Go through the data and retrieve each line that includes the string "pictures".
---
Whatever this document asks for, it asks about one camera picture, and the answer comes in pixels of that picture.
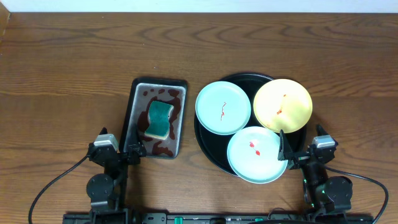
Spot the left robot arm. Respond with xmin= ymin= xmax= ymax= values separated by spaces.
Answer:
xmin=86 ymin=126 xmax=146 ymax=224

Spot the light blue plate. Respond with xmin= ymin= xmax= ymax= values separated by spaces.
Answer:
xmin=195 ymin=81 xmax=251 ymax=135
xmin=226 ymin=126 xmax=287 ymax=184

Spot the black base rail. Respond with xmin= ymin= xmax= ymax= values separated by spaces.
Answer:
xmin=62 ymin=212 xmax=373 ymax=224

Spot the green yellow sponge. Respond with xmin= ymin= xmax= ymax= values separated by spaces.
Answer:
xmin=144 ymin=101 xmax=174 ymax=140

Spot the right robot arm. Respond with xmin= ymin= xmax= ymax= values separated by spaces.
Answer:
xmin=278 ymin=126 xmax=353 ymax=222

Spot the yellow plate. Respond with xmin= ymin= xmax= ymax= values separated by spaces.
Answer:
xmin=252 ymin=79 xmax=313 ymax=133

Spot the rectangular metal baking tray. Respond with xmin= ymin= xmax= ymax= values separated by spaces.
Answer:
xmin=119 ymin=77 xmax=187 ymax=159

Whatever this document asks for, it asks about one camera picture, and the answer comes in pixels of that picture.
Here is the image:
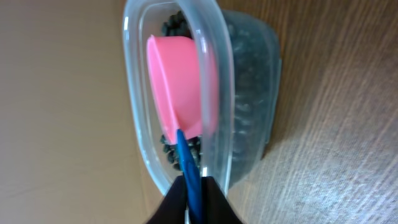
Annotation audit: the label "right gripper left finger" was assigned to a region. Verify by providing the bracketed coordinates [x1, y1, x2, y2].
[146, 175, 187, 224]

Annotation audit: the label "pink scoop blue handle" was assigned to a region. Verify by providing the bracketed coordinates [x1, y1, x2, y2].
[146, 35, 205, 223]

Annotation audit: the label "clear plastic container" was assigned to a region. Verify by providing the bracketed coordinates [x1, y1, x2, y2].
[123, 0, 281, 194]

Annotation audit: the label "black beans in container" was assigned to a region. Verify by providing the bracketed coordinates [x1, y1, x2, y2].
[160, 11, 202, 171]

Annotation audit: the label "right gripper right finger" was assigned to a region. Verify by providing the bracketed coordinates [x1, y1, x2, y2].
[201, 177, 243, 224]

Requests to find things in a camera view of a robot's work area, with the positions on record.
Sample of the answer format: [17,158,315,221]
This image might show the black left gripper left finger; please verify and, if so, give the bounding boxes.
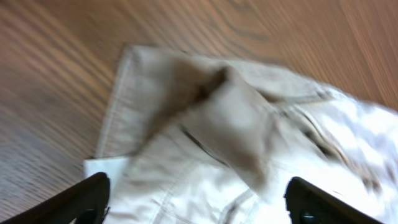
[2,172,110,224]

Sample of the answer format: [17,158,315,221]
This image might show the beige khaki shorts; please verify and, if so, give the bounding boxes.
[84,46,397,223]

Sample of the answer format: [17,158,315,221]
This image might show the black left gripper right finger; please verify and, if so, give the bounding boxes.
[284,177,381,224]

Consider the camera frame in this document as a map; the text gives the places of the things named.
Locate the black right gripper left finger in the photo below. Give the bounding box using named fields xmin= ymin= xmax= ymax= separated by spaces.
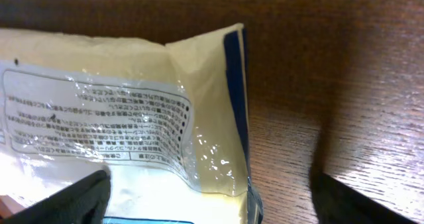
xmin=1 ymin=170 xmax=111 ymax=224

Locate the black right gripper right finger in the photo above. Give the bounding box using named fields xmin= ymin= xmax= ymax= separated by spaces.
xmin=311 ymin=172 xmax=416 ymax=224

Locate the yellow snack bag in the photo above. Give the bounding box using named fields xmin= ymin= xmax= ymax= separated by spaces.
xmin=1 ymin=23 xmax=263 ymax=223

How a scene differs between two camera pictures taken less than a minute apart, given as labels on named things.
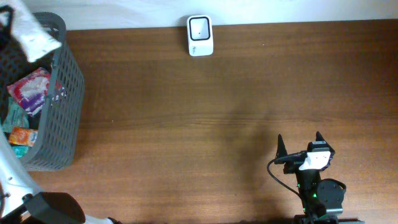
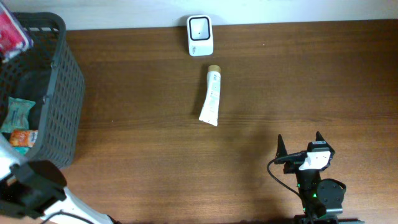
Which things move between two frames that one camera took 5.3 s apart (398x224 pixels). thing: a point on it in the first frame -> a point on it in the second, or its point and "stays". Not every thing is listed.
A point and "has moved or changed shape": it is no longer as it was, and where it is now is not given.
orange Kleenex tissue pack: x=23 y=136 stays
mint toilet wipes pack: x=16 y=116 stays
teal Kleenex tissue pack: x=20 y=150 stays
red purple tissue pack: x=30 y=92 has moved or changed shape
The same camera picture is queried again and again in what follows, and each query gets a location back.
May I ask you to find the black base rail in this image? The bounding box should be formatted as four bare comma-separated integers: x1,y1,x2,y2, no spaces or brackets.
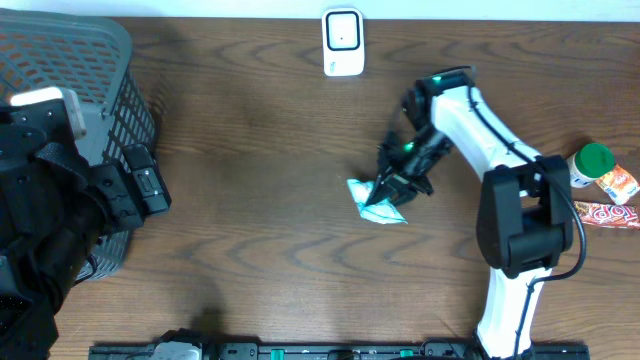
88,328,591,360

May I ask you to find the green lid jar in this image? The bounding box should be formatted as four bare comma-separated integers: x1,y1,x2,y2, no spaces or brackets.
567,143,615,188

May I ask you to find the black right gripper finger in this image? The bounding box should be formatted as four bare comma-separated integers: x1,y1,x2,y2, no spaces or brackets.
365,172,397,206
390,185,419,206

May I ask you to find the small orange tissue pack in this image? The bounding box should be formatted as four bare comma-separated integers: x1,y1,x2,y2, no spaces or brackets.
595,164,639,205

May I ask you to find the grey plastic mesh basket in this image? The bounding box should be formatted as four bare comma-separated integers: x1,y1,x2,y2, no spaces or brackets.
0,8,157,281

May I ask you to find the orange snack packet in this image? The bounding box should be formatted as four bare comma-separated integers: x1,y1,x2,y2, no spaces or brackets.
574,201,639,230

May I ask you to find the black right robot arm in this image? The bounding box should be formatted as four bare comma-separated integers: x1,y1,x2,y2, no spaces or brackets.
365,66,576,359

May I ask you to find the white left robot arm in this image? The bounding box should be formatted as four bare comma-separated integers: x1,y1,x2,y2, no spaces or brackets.
1,104,171,359

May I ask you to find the teal wet wipes pack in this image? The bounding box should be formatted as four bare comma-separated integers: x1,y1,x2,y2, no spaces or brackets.
347,179,407,225

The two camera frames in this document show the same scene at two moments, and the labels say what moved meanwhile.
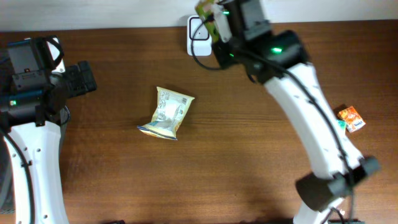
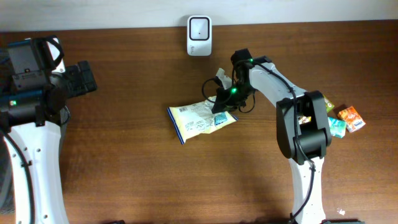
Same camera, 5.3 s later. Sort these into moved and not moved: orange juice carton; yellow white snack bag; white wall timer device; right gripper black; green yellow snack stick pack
Moved: right gripper black; yellow white snack bag; green yellow snack stick pack
Not moved: orange juice carton; white wall timer device
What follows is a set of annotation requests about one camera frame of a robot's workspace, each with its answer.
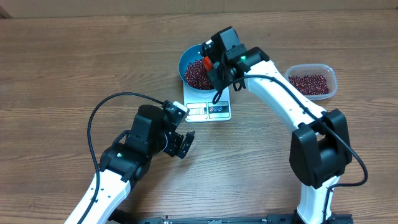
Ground red scoop with blue handle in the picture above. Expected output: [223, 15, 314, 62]
[202, 56, 213, 71]

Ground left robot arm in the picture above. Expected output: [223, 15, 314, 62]
[66, 101, 195, 223]

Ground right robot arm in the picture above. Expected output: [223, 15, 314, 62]
[201, 27, 353, 223]

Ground red beans in bowl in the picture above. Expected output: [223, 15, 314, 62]
[184, 60, 214, 90]

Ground white digital kitchen scale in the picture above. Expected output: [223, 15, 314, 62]
[183, 83, 231, 123]

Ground blue metal bowl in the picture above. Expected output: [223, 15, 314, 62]
[178, 44, 216, 94]

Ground red adzuki beans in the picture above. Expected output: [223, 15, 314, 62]
[289, 74, 330, 95]

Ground clear plastic food container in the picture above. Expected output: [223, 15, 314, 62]
[284, 63, 338, 101]

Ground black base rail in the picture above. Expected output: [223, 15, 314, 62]
[108, 208, 354, 224]

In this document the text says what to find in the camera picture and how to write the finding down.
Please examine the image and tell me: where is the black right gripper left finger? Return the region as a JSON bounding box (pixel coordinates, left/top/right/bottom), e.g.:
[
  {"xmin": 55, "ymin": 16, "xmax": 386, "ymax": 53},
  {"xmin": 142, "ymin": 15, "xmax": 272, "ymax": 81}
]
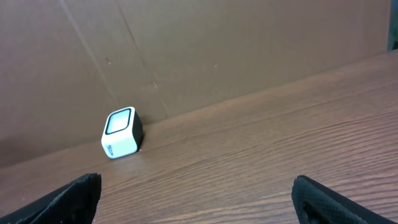
[{"xmin": 1, "ymin": 173, "xmax": 102, "ymax": 224}]

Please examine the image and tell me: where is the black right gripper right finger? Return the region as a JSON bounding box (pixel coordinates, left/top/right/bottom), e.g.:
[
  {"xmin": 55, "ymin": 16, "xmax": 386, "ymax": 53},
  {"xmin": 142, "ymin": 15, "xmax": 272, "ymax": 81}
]
[{"xmin": 292, "ymin": 175, "xmax": 395, "ymax": 224}]

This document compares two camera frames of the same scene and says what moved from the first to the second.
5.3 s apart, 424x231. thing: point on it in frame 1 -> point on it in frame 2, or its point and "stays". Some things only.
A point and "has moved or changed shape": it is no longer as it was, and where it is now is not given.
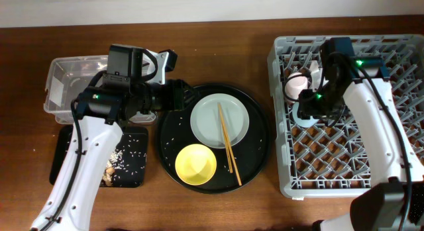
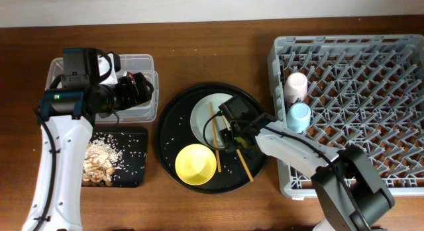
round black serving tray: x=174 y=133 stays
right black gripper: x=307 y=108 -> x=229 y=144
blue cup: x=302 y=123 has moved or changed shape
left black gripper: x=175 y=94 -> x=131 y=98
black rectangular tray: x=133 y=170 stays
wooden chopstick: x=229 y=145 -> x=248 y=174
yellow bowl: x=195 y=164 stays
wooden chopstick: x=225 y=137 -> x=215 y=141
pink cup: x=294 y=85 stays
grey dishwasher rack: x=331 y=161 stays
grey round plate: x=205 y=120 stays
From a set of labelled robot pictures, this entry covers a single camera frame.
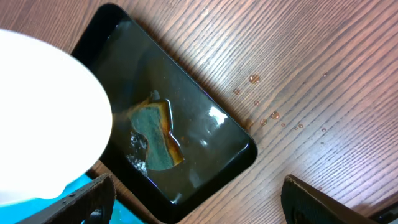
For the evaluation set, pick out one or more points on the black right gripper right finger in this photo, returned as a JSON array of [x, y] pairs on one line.
[[302, 203]]

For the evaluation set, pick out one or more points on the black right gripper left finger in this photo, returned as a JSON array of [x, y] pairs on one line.
[[91, 203]]

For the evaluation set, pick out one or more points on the white plate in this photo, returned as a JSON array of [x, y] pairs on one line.
[[56, 119]]

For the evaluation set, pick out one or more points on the green yellow sponge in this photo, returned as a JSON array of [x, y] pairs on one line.
[[152, 122]]

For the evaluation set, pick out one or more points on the black rectangular tray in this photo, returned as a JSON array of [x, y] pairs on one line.
[[132, 67]]

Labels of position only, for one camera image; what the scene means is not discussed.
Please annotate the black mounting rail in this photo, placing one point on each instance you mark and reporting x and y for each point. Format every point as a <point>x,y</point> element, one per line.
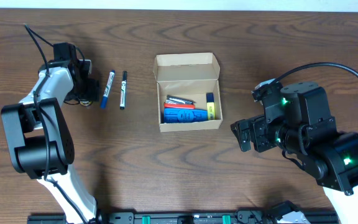
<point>285,212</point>

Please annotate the black whiteboard marker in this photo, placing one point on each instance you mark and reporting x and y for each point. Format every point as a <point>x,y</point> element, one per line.
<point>123,91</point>

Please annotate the blue whiteboard marker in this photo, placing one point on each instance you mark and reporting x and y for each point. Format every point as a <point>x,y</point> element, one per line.
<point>107,89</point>

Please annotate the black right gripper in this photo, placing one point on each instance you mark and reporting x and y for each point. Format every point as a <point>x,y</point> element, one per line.
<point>258,126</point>

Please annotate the yellow highlighter pen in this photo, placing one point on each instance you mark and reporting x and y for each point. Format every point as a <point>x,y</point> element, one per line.
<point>210,106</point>

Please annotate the red marker pen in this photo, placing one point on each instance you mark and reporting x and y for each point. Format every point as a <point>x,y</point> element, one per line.
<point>179,106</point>

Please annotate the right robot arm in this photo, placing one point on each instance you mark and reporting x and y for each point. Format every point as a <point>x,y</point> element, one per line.
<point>297,119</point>

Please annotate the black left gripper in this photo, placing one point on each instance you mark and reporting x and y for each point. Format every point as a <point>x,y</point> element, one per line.
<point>94,91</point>

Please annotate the blue utility knife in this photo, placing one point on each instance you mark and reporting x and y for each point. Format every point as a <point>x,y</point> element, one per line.
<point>175,115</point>

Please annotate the open cardboard box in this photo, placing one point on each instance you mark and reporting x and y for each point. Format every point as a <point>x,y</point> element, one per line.
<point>191,77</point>

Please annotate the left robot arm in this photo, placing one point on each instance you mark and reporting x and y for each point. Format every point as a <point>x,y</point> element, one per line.
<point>40,144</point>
---
**Task result**
How a scene differs between two camera pictures taken less than a minute apart, given as labels on named things.
From a set of labelled robot pictures, this entry covers a single camera frame.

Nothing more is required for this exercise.